== WHAT IS EXPECTED ==
Wherever a line below holds the word "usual", copy that line.

== DATASET CONTENT ==
:::
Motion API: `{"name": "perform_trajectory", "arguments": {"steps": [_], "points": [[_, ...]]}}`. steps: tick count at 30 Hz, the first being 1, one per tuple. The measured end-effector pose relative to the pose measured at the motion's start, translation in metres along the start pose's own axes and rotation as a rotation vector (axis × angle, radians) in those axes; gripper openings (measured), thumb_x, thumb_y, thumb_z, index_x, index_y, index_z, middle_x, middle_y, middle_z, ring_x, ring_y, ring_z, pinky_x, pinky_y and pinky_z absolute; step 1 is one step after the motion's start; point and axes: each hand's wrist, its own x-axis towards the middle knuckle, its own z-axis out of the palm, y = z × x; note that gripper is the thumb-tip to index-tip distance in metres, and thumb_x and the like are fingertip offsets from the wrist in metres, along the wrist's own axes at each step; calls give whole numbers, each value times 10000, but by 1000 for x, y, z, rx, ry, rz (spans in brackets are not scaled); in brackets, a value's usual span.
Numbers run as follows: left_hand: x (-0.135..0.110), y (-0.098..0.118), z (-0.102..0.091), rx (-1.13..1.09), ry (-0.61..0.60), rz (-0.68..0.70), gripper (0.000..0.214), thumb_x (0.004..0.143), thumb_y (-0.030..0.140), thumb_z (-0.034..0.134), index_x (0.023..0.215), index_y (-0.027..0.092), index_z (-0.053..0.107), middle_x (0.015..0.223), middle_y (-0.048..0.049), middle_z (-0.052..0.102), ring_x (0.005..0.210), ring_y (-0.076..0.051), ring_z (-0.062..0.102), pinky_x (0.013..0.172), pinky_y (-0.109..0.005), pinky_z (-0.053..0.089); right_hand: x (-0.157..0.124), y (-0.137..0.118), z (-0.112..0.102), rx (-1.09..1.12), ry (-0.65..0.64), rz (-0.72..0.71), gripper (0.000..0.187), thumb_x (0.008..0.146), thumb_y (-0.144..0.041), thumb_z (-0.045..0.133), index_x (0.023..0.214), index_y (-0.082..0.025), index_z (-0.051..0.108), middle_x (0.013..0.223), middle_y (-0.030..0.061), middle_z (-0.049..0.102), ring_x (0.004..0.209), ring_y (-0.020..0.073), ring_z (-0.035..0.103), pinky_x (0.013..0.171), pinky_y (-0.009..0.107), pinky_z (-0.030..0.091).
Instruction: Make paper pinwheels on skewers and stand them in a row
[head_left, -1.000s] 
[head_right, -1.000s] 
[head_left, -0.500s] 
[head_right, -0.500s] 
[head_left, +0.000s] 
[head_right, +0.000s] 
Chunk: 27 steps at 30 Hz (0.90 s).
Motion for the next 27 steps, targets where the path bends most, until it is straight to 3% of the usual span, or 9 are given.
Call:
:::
== PROBLEM SOLUTION ==
Motion API: `{"name": "perform_trajectory", "arguments": {"steps": [_], "points": [[_, ...]]}}`. steps: tick count at 30 Hz, the first being 1, one per tuple. The measured end-effector pose relative to the pose measured at the motion's start, translation in metres along the start pose's own axes and rotation as a rotation vector (axis × angle, radians) in those axes; gripper openings (measured), thumb_x, thumb_y, thumb_z, index_x, index_y, index_z, middle_x, middle_y, middle_z, ring_x, ring_y, ring_z, pinky_x, pinky_y and pinky_z absolute; step 1 is one step after the motion's start; point and axes: each hand's wrist, its own x-axis towards the middle knuckle, its own z-axis out of the palm, y = z × x; note that gripper is the thumb-tip to index-tip distance in metres, and thumb_x and the like are fingertip offsets from the wrist in metres, along the wrist's own axes at each step; calls give whole numbers, each value times 10000, but by 1000 for x, y, z, rx, ry, rz (spans in brackets are not scaled); in brackets, a value's usual span.
Motion for the next 27 steps, targets where the path bends most, until it is straight to 3% of the usual span, or 9 are given.

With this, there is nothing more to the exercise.